Throughout the last decade, fungi and viruses have also demonstrated their ability to adapt. The biggest contributing factor is also the overuse of antifungal (Balkis, Leidich, Mukherjee & Ghannoum, 2002) and antiviral agents (MacKenzie, 2004). Doctors are now finding resistance to anti-fungal medications that must be given to HIV patients to prevent opportunistic fungal infections (Balkis et al., 2002). Likewise, with the recent discovery of the bird flu, researchers have determined that this particular virus evolves at an unusually fast rate. In an effort to curb its progression, health officials in China are vaccinating millions of birds, but some fear this will also speed up mutation eventually creating a strain with the ability to pass from person to person (Mackenzie, 2004).
Potential Solutions Against Resistant Strains
In order to slow mutation, people should decrease the use of antibacterial products and medications targeting these microbes. Because microorganisms have become resistant to current antimicrobial agents, new options must be explored.

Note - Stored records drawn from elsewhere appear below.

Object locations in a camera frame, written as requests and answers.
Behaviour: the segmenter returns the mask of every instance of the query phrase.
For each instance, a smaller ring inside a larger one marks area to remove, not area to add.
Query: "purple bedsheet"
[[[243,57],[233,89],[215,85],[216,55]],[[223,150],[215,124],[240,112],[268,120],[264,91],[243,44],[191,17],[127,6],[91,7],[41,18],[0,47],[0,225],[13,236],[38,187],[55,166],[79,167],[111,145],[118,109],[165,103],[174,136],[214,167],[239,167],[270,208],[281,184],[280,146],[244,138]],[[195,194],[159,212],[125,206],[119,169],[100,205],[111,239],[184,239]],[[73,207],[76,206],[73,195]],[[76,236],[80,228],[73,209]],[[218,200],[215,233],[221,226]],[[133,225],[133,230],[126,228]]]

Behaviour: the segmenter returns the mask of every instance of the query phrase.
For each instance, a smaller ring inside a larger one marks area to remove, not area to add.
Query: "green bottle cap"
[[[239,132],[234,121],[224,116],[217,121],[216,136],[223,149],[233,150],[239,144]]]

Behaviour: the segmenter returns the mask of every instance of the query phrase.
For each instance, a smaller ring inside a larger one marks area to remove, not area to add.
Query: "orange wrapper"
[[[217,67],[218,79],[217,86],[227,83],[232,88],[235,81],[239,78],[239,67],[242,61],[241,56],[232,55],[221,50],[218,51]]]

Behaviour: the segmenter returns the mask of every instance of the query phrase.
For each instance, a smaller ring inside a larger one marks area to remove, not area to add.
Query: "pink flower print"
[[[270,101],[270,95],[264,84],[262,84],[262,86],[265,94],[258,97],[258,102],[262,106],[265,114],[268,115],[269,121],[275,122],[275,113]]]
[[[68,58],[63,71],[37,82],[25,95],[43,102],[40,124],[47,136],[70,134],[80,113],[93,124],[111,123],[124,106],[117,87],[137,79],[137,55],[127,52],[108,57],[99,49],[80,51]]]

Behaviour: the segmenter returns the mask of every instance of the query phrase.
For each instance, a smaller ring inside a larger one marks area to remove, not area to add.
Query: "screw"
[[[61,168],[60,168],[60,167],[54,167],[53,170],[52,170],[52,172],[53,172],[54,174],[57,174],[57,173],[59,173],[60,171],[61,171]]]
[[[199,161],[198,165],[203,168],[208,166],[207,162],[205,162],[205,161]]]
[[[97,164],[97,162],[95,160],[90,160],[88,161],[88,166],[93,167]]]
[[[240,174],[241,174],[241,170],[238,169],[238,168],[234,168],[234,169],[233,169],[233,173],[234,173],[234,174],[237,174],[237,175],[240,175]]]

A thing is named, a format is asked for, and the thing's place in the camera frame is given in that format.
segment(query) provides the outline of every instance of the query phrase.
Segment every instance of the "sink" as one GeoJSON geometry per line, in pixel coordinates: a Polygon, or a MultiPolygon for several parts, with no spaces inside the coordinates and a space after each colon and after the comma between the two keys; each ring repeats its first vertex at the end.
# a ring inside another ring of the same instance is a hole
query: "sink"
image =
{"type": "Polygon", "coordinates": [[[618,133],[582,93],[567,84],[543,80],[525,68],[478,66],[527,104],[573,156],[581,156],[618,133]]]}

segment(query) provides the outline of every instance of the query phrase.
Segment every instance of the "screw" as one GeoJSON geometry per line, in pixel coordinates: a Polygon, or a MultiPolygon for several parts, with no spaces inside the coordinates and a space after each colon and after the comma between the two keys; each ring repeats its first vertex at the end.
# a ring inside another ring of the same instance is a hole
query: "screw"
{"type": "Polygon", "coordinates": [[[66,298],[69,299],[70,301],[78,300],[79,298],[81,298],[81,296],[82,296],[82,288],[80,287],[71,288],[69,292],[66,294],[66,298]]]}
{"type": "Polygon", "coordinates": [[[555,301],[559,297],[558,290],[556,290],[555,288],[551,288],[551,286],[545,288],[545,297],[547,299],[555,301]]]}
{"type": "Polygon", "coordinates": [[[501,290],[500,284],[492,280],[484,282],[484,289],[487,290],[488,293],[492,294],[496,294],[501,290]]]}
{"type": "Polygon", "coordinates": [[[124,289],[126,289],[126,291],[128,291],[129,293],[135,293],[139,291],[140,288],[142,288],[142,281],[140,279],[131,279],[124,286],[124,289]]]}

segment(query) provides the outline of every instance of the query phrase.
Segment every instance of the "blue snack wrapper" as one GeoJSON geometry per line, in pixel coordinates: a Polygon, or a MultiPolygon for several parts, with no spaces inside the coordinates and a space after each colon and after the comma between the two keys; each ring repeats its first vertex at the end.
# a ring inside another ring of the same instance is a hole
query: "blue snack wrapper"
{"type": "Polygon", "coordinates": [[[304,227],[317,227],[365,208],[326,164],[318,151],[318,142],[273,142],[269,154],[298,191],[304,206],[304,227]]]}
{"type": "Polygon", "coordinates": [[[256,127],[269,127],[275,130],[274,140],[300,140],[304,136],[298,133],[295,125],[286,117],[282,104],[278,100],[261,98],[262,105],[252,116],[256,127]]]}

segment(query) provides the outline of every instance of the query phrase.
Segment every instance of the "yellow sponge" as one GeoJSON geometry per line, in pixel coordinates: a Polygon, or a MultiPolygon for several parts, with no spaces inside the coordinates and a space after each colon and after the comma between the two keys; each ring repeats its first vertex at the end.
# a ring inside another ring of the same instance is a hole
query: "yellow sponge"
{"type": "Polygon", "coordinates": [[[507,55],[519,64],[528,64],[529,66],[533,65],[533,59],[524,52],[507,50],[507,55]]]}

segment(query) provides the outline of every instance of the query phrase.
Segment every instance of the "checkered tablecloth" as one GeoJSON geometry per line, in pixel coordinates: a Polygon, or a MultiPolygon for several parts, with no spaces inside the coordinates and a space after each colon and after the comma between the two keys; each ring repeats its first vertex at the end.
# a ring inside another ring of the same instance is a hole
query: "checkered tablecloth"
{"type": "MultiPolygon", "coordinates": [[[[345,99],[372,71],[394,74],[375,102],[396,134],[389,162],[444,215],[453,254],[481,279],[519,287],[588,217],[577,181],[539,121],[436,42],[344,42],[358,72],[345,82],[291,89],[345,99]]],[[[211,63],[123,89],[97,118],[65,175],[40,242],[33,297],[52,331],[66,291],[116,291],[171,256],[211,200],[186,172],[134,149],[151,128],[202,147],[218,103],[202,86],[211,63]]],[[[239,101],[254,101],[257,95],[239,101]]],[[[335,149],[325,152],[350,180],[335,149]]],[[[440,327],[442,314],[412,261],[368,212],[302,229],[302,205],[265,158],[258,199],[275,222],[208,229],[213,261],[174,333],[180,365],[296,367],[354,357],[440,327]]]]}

Substances must be available to kill pathogenic microbes in order to protect the vulnerable populations. Are synthetic compounds still the solution or could there be a more natural option? Plants may have the answer. History reveals that plants have once played a pivotal part in human health, and current research indicates that they contain antibacterial, antiviral, and antifungal properties (Ates & Erdogrul, 2003; Dorman & Deans, 2000; Suhr & Nielsen, 2003).